Records from a data collection

-.-.-

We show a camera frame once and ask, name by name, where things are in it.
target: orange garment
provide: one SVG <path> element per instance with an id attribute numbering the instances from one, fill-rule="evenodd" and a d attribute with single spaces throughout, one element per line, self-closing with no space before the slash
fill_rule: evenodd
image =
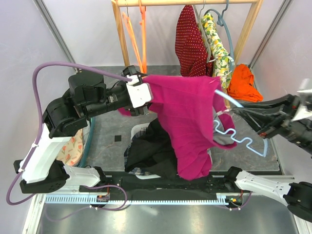
<path id="1" fill-rule="evenodd" d="M 240 64 L 235 68 L 228 87 L 228 95 L 244 101 L 263 100 L 263 96 L 254 88 L 254 76 L 245 64 Z"/>

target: hanger hook
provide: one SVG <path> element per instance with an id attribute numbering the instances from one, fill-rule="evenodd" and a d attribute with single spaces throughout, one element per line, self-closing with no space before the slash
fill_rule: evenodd
<path id="1" fill-rule="evenodd" d="M 206 4 L 206 0 L 204 0 L 204 5 L 203 5 L 203 7 L 200 9 L 199 17 L 200 17 L 200 15 L 201 15 L 201 11 L 205 8 L 205 4 Z"/>
<path id="2" fill-rule="evenodd" d="M 218 21 L 217 21 L 216 23 L 217 23 L 218 25 L 220 25 L 221 27 L 223 26 L 223 22 L 221 21 L 221 19 L 223 19 L 223 14 L 224 14 L 224 12 L 228 9 L 229 3 L 230 3 L 230 0 L 226 0 L 226 6 L 225 6 L 224 10 L 223 10 L 222 13 L 221 13 L 221 17 L 218 16 Z"/>
<path id="3" fill-rule="evenodd" d="M 128 2 L 127 2 L 127 0 L 126 0 L 126 6 L 127 6 L 127 15 L 129 17 L 129 9 L 128 9 Z"/>
<path id="4" fill-rule="evenodd" d="M 138 5 L 140 7 L 141 14 L 143 14 L 142 0 L 138 0 Z"/>

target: white wall
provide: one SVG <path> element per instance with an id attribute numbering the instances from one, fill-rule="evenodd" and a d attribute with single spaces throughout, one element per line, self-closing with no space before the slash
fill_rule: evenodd
<path id="1" fill-rule="evenodd" d="M 293 1 L 253 72 L 265 100 L 296 94 L 304 78 L 311 78 L 312 1 Z M 286 172 L 298 181 L 312 182 L 312 159 L 305 151 L 275 137 Z"/>
<path id="2" fill-rule="evenodd" d="M 90 66 L 123 65 L 115 18 L 110 0 L 44 0 L 76 62 Z M 249 63 L 272 22 L 282 0 L 264 0 L 240 63 Z M 206 5 L 219 12 L 225 5 Z M 176 23 L 183 6 L 147 7 L 147 62 L 149 65 L 178 65 L 175 54 Z M 250 4 L 231 4 L 225 13 L 234 47 Z M 136 39 L 141 48 L 141 14 L 129 7 Z M 131 64 L 137 64 L 127 30 L 124 27 Z M 224 29 L 219 34 L 228 47 Z"/>
<path id="3" fill-rule="evenodd" d="M 6 1 L 0 7 L 0 226 L 1 233 L 21 233 L 29 202 L 9 206 L 6 191 L 16 175 L 13 162 L 23 159 L 38 129 L 38 114 L 31 76 L 46 61 L 66 60 L 33 1 Z M 68 87 L 73 70 L 49 68 L 39 74 L 42 108 L 60 97 Z M 16 185 L 13 201 L 24 198 Z"/>

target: patterned fabric
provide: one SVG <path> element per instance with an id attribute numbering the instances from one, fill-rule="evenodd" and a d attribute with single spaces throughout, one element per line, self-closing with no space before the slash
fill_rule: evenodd
<path id="1" fill-rule="evenodd" d="M 208 12 L 201 19 L 201 23 L 206 32 L 211 54 L 216 58 L 214 63 L 213 77 L 220 77 L 222 88 L 227 88 L 230 84 L 232 73 L 230 73 L 229 53 L 223 47 L 221 39 L 216 32 L 214 18 Z"/>
<path id="2" fill-rule="evenodd" d="M 60 150 L 57 160 L 62 161 L 64 164 L 74 166 L 80 161 L 82 153 L 82 129 L 80 129 Z"/>
<path id="3" fill-rule="evenodd" d="M 193 7 L 190 5 L 183 8 L 177 22 L 175 53 L 179 59 L 183 77 L 212 75 L 213 62 L 206 64 L 208 55 Z"/>
<path id="4" fill-rule="evenodd" d="M 144 128 L 143 130 L 137 132 L 133 136 L 132 140 L 137 139 L 138 137 L 146 134 L 146 130 L 147 130 L 147 128 Z M 131 148 L 132 140 L 131 140 L 130 145 L 128 145 L 128 147 L 127 147 L 127 149 L 126 149 L 126 151 L 125 151 L 125 153 L 123 155 L 124 166 L 126 166 L 126 164 L 128 162 L 128 156 L 129 156 L 129 151 L 130 151 L 130 148 Z M 129 174 L 134 174 L 134 175 L 138 175 L 138 176 L 149 176 L 149 175 L 152 175 L 152 173 L 150 173 L 150 172 L 148 172 L 148 171 L 146 171 L 144 169 L 141 169 L 139 167 L 135 167 L 132 171 L 129 172 Z"/>

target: cable tie
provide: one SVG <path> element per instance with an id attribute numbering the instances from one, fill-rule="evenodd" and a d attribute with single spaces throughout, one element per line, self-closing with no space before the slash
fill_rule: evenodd
<path id="1" fill-rule="evenodd" d="M 36 143 L 32 143 L 31 144 L 31 148 L 37 148 L 39 145 L 38 144 L 36 144 Z"/>

-.-.-

■ WORK TASK
Search the data above for the string "target" and return every line that has it.

■ PROBLEM SOLUTION
target: orange garment
target: hanger hook
target: white wall
target: patterned fabric
target: cable tie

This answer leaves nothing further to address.